Data excerpts.
■ ■ ■ ■ ■ ■ ■

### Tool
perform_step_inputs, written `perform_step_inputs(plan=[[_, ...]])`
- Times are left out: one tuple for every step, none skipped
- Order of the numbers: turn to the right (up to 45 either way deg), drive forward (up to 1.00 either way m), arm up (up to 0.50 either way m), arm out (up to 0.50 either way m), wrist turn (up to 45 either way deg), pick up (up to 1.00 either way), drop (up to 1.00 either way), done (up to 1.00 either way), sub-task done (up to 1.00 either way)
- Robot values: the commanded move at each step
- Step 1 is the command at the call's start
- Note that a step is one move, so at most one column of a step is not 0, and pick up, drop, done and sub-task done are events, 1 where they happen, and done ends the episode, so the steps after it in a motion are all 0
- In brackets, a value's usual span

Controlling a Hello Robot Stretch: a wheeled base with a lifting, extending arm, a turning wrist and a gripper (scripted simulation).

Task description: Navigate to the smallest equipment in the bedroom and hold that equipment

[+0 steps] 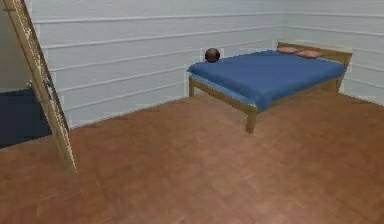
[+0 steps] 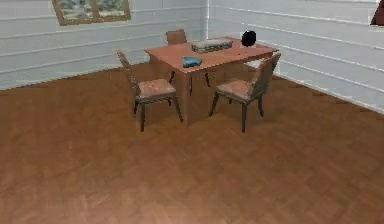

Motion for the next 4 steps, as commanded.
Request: perform_step_inputs(plan=[[0.0,1.0,0.0,0.0,0.0,0.0,0.0,0.0,0.0],[0.0,1.0,0.0,0.0,0.0,0.0,0.0,0.0,0.0],[-15.0,0.0,0.0,0.0,0.0,0.0,0.0,0.0,0.0],[0.0,0.15,0.0,0.0,0.0,0.0,0.0,0.0,0.0]])
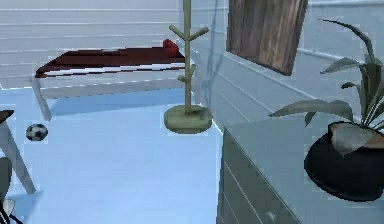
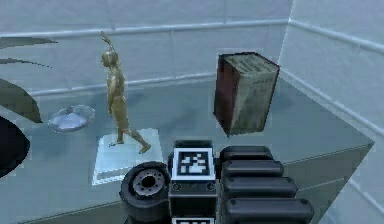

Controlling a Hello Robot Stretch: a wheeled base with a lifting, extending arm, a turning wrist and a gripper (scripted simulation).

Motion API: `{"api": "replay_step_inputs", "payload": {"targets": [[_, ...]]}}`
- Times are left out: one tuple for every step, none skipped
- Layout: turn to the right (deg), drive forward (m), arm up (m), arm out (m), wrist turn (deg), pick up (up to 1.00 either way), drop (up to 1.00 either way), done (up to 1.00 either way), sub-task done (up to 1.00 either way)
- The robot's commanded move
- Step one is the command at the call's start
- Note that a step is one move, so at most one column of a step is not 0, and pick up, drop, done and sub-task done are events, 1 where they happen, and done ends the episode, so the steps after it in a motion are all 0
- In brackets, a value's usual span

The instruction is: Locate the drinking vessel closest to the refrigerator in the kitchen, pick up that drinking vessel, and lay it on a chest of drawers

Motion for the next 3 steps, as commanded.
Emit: {"api": "replay_step_inputs", "payload": {"targets": [[0.0, 0.00, 0.00, 0.28, 0.0, 0.00, 0.00, 0.00, 0.00], [0.0, 0.00, 0.00, 0.00, 45.0, 0.00, 0.00, 0.00, 0.00], [0.0, 0.00, 0.00, 0.00, 45.0, 0.00, 0.00, 0.00, 0.00]]}}
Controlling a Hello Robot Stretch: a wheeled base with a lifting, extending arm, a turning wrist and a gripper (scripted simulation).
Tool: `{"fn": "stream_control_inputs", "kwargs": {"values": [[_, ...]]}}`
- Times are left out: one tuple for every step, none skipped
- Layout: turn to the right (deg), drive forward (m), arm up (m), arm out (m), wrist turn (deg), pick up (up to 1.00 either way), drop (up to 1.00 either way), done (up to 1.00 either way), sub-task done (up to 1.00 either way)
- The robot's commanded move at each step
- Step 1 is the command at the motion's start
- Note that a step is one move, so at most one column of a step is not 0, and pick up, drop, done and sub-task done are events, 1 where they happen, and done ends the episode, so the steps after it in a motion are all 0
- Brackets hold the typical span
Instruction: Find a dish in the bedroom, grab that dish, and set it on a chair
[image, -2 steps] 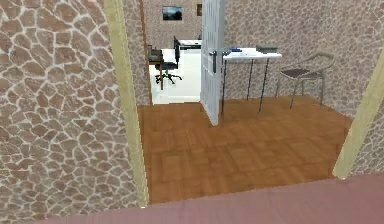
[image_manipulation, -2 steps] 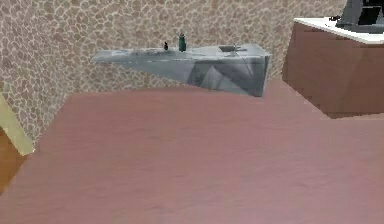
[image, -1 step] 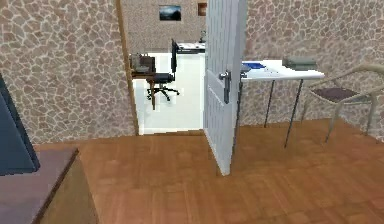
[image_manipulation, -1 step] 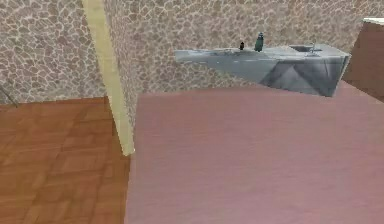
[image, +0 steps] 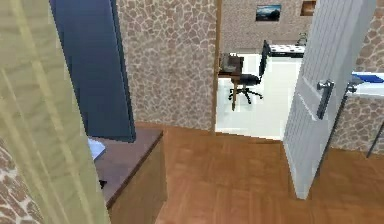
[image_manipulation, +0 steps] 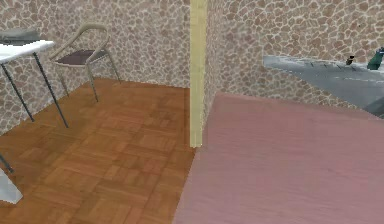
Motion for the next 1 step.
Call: {"fn": "stream_control_inputs", "kwargs": {"values": [[0.0, 0.05, 0.00, 0.00, 0.0, 0.00, 0.00, 0.00, 0.00]]}}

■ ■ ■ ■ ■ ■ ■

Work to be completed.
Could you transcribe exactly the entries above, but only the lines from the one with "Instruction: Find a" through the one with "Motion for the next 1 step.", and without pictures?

Exercise response.
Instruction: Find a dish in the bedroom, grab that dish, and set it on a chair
[image, -2 steps] 
[image_manipulation, -2 steps] 
[image, -1 step] 
[image_manipulation, -1 step] 
[image, +0 steps] 
[image_manipulation, +0 steps] 
Motion for the next 1 step.

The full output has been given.